Optimizing the pH for a borate crosslinked gel is important to
achieve proper crosslink stability and controlled enzyme breaker
activity.
[0006] While polymers have been used in the past as gelling agents
in fracturing fluids to carry or suspend solid particles as noted,
such polymers require internal breaker compositions to reduce the
viscosity. Further, such polymers tend to leave a coating on the
proppant and a filter cake of dehydrated polymer on the fracture
face even after the gelled fluid is broken. The coating and/or the
filter cake may interfere with the functioning of the proppant.
Studies have also shown that "fish-eyes" and/or "microgels" present
in some polymer gelled carrier fluids will plug pore throats,
leading to impaired leakoff and causing formation damage.
[0007] Recently it has been discovered that aqueous drilling and
treating fluids may be gelled or have their viscosity increased by
the use of non-polymeric viscoelastic surfactants (VES). These VES
gelling materials are advantageous over the use of polymer gelling
agents, since they are low molecular weight surfactants, in that
they are less damaging to the formation, without a fluid-loss
additive present leaves no filter cake on the formation face, leave
very little coating on the proppant, and do not create microgels or
"fish-eyes". Progress has also been made toward developing internal
breaker systems for the non-polymeric VES-based gelled fluids, that
is, breaker systems that use products that are incorporated and
dispersed and/or solubilized within the VES-gelled fluid that are
activated by downhole conditions that will allow a controlled rate
of gel viscosity reduction, for example over a rather short period
of time of 1 to 24 hours or so, similar to gel break times common
for conventional crosslinked polymeric fluid systems.
[0008] Furthermore, although VES-gelled fluids are an improvement
over polymer-gelled fluids from the perspective of being easier to
clean up the residual gel materials after the fluid viscosity is
broken and the fluid produced or flowed back, improvements need to
be made in cleaning-up from operations employing VES-gelled
fluids.
[0009] It would be desirable if clean-up methods could be devised
to more completely and easily remove well completion fluids gelled
with and composed of viscoelastic surfactants, particularly the
remnants or deposits left by such fluids.
SUMMARY
[0010] There is provided, in one form, a method for generating an
in situ microemulsion downhole. The viscosity of a gelled aqueous
fluid may be broken with a first oil-based internal breaker where
the broken gelled aqueous fluid may include spherical micelles, a
first oil-based internal breaker, and an additional component. The
additional component may be or include, but is not limited to a
second oil-based internal breaker, a clean-up agent, an emulsifying
agent, and combinations thereof.
[0011] An in situ microemulsion may form downhole where the in situ
microemulsion may include at least the spherical micelles, the
first oil-based internal breaker, and the additional component.

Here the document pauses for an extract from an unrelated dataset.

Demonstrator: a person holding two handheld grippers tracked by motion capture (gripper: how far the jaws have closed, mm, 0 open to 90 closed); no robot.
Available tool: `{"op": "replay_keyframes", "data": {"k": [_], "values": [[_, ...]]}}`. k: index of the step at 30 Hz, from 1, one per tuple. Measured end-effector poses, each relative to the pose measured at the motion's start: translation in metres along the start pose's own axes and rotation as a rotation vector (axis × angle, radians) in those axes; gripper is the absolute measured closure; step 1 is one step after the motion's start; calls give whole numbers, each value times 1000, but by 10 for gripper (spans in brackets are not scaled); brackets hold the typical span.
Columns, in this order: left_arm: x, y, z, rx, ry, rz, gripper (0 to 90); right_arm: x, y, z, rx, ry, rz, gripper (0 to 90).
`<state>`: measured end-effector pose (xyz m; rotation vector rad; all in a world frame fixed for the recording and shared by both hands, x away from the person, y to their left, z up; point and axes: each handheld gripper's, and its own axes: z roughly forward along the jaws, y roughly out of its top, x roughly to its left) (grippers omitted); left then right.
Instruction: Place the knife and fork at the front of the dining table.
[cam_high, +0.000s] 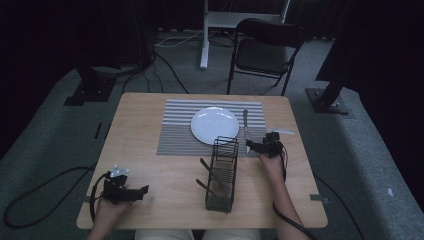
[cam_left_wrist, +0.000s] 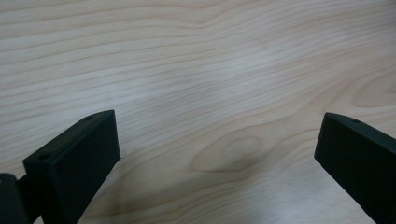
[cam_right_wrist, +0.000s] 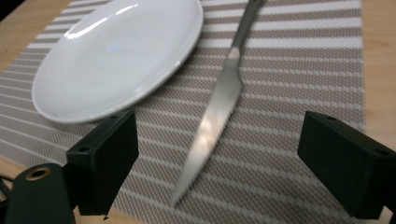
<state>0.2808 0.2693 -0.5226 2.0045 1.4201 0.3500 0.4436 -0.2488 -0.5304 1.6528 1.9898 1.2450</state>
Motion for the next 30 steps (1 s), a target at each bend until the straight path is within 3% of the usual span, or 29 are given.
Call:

The
in situ microemulsion may perform a function, such as increasing
the rate of flowback of an internally broken VES treatment fluid,
increasing the volume of treatment fluid recovered, increasing the
relative permeability of a hydrocarbon stream, e.g. oil, gas, and
the like; decreasing water saturation of a hydrocarbon stream,
reducing capillary pressure and water-block in the reservoir,
enhancing the solubilization and dispersion of viscoelastic
surfactant molecules, enhancing the solubilization and dispersion
of internal breakers and/or internal breaker by-products when
breaking a VES gel, reducing the interfacial tension at the
rock-fluid interface, reducing the contact angle at the rock-fluid
interface, reducing the water/oil interfacial tension, keeping the
reservoir surfaces water-wet, and combinations thereof.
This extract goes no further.